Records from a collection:
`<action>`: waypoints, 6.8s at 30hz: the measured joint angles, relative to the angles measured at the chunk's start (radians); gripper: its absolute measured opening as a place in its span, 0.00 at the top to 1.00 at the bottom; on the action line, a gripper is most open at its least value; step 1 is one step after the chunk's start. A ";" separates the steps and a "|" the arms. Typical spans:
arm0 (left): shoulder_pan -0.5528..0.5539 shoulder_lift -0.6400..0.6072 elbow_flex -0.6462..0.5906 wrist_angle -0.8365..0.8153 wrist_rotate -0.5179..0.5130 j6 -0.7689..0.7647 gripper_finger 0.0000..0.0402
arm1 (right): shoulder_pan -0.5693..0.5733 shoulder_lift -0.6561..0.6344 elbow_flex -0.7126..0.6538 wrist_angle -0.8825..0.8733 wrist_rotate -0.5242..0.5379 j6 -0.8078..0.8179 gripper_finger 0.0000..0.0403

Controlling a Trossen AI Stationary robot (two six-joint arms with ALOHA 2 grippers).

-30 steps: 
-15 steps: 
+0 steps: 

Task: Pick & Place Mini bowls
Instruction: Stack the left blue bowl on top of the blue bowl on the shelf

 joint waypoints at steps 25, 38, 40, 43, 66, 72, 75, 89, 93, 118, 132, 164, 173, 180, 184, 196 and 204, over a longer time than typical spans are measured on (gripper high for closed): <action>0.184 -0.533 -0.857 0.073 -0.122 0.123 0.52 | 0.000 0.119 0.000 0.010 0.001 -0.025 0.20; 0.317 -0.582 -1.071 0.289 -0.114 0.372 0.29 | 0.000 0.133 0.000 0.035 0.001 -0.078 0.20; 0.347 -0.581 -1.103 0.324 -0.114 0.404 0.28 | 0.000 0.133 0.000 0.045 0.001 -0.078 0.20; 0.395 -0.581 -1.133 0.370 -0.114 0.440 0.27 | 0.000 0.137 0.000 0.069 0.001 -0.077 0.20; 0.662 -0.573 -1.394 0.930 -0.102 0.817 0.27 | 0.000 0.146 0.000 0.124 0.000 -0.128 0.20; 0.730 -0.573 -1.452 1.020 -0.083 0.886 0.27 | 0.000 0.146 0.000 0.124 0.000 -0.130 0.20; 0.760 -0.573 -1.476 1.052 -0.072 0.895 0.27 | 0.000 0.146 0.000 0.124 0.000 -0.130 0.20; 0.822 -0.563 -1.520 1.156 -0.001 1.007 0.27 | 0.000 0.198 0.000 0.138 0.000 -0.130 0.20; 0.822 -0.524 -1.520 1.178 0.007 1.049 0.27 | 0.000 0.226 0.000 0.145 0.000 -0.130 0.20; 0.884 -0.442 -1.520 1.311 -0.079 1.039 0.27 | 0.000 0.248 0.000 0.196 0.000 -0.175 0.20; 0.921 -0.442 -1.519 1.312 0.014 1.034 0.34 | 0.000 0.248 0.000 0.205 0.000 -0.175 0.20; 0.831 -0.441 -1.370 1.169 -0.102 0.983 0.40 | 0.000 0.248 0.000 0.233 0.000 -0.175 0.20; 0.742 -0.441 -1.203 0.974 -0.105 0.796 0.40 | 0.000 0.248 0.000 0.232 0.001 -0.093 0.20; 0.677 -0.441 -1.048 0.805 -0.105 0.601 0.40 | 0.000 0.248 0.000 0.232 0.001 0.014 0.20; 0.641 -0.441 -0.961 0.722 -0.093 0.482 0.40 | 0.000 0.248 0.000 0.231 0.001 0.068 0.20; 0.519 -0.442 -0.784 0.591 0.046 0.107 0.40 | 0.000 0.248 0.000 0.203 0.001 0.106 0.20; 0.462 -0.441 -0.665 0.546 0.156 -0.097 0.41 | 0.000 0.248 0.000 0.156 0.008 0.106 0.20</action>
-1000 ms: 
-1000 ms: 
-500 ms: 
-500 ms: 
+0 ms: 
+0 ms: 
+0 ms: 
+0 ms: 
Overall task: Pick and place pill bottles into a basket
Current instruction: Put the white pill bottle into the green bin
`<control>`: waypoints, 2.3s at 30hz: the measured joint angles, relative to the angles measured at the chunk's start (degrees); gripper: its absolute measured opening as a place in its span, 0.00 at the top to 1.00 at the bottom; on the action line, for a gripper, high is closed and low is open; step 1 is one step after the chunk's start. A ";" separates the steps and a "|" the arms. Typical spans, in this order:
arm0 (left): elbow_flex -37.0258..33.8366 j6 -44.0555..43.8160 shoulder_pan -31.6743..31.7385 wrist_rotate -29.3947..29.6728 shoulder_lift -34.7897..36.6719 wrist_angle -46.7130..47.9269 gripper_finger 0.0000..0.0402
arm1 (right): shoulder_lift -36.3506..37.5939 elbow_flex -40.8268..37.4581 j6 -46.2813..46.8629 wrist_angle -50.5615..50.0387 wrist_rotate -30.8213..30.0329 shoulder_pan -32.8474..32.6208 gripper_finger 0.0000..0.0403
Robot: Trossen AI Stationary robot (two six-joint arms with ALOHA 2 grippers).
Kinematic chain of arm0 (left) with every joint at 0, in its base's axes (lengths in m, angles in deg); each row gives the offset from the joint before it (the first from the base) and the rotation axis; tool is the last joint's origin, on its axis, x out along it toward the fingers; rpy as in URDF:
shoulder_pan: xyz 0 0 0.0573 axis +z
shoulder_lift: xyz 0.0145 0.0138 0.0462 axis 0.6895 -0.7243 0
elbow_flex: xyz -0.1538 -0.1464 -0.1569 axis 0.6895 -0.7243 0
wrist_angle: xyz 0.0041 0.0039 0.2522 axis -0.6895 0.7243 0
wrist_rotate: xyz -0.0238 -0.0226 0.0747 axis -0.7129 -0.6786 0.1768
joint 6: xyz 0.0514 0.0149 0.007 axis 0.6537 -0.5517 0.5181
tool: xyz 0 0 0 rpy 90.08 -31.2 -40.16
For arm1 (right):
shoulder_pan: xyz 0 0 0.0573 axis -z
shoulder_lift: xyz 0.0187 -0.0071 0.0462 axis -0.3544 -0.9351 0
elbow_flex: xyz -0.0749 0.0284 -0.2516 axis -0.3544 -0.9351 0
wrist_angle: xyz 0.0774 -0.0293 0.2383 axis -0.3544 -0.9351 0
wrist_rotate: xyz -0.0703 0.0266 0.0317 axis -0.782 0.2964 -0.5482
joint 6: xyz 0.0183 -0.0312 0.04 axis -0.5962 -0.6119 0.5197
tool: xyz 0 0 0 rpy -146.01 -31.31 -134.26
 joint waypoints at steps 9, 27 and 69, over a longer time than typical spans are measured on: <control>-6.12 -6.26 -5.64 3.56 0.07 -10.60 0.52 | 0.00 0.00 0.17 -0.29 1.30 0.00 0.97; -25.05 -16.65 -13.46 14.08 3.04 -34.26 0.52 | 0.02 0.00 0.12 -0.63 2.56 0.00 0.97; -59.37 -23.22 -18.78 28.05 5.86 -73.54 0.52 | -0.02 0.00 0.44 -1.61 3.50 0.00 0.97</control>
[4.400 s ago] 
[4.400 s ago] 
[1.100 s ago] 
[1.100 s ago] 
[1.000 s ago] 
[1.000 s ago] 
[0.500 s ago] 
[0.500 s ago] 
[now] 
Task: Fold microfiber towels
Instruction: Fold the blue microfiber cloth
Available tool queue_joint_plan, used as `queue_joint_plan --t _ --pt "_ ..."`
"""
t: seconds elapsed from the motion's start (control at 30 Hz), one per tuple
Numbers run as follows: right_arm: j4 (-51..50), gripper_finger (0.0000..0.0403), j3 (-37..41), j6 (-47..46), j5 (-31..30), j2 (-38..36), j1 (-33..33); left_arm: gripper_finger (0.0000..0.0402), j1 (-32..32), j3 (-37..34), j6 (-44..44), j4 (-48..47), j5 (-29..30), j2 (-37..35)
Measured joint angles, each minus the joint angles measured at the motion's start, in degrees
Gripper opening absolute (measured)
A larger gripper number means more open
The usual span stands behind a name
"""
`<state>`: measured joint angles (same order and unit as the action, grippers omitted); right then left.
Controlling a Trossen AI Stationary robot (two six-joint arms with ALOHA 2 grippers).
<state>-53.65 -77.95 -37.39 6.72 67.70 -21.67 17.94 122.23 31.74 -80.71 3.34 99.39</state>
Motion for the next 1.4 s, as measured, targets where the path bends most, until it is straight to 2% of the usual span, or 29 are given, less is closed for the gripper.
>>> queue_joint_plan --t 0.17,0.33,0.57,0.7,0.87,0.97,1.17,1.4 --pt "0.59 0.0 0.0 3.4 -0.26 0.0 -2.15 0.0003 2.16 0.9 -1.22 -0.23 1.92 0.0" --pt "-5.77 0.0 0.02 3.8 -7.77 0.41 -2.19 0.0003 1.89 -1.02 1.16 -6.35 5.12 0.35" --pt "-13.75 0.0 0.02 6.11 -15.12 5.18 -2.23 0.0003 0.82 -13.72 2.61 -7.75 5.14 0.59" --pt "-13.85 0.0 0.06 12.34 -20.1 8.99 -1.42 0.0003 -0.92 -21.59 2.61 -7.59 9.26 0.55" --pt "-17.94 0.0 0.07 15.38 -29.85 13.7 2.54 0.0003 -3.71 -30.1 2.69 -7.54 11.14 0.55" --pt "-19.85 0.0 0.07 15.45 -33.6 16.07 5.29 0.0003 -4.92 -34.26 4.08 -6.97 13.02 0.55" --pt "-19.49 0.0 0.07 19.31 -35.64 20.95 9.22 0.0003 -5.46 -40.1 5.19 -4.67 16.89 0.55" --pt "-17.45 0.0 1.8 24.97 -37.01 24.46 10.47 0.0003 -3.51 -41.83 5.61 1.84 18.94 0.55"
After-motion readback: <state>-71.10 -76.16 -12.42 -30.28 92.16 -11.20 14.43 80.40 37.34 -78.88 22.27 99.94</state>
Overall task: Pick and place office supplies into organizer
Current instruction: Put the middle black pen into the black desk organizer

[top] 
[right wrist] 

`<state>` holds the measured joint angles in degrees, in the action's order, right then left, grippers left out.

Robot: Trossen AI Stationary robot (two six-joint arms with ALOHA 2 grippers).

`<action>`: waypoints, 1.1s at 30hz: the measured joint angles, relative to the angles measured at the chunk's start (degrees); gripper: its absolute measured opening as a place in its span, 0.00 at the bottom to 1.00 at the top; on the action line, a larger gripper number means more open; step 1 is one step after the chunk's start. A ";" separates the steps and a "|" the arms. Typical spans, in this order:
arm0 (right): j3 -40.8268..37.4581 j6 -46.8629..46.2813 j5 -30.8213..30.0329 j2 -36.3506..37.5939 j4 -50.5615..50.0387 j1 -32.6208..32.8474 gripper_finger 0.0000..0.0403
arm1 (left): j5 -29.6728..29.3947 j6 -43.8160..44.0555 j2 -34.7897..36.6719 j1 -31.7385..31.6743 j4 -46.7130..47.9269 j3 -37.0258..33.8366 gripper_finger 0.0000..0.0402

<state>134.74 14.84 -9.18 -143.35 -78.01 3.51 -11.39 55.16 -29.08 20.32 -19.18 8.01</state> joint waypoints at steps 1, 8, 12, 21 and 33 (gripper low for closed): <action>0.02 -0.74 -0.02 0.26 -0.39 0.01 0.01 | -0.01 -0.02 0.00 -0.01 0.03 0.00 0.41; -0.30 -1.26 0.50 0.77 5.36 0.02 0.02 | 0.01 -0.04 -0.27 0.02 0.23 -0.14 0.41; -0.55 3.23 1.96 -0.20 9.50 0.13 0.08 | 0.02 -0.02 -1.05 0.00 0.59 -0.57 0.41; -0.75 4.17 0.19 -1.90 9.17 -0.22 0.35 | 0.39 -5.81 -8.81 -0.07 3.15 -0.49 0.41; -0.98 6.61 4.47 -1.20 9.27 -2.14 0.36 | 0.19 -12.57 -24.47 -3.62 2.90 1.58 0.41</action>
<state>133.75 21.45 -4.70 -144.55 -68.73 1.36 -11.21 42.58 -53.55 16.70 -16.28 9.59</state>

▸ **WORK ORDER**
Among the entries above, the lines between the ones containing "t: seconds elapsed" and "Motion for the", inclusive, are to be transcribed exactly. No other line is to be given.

▸ **THE ANSWER**
t: seconds elapsed from the motion's start (control at 30 Hz), one per tuple
Numbers run as follows: right_arm: j4 (-51..50), gripper_finger (0.0000..0.0403), j3 (-37..41), j6 (-47..46), j5 (-31..30), j2 (-38..36), j1 (-33..33); left_arm: gripper_finger (0.0000..0.0402), j1 (-32..32), j3 (-37..34), j6 (-44..44), j4 (-48..47), j5 (-29..30), j2 (-37..35)
Measured joint angles, each minus the joint angles measured at the motion's start, in degrees
Gripper opening absolute (measured)
A larger gripper number means more open
The usual span stands behind a name
"""
`<state>`: measured joint angles (same order and unit as the action, grippers omitted); right then left.
Controlling a Trossen AI Stationary robot (two six-joint arms with ALOHA 2 grippers).
<state>-53.65 -77.95 -37.39 6.72 67.70 -21.67 17.94 122.23 31.74 -80.71 3.34 99.39</state>
Motion for the next 1.4 s, as measured, targets where the path bends most, until it is straight to 2% of the usual span, or 29 are given, less is closed for the gripper.

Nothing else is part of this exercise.